* Problem statement
Using the records below, find every line that includes "camera" and copy it.

* Provided material
▬▬▬▬▬▬

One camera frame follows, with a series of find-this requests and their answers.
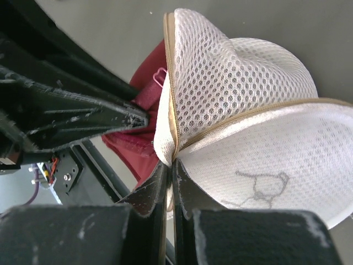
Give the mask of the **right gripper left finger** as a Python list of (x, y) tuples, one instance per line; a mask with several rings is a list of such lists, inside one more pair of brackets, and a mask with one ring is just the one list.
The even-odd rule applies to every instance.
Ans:
[(165, 264), (168, 169), (110, 206), (16, 206), (1, 215), (2, 264)]

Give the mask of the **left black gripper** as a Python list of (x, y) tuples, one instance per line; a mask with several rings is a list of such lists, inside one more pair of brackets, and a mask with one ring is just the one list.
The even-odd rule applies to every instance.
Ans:
[(1, 169), (82, 140), (141, 129), (138, 91), (62, 32), (35, 1), (1, 2)]

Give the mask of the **dark red bra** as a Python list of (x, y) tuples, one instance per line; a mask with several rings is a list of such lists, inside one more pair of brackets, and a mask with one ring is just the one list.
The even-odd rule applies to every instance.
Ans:
[(106, 146), (117, 154), (133, 174), (140, 186), (153, 172), (159, 159), (153, 147), (156, 132), (157, 113), (162, 92), (162, 84), (167, 68), (165, 44), (161, 41), (141, 63), (130, 80), (130, 85), (138, 90), (131, 101), (146, 111), (148, 126), (123, 132), (113, 132), (101, 137)]

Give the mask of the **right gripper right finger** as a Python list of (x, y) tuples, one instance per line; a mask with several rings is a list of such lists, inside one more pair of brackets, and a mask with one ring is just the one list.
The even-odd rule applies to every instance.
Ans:
[(341, 264), (328, 229), (309, 211), (230, 210), (172, 166), (177, 264)]

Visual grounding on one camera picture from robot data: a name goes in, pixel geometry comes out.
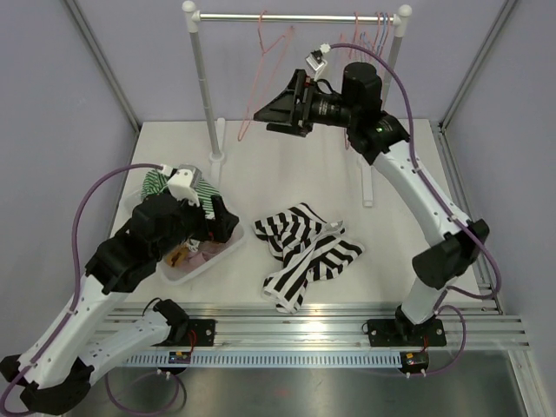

▬▬▬▬▬▬

* Result for this exercise
One camera frame follows, with a series of find-this requests and their answers.
Visual grounding on one camera picture from robot data: a name goes in, pixel geometry comes out.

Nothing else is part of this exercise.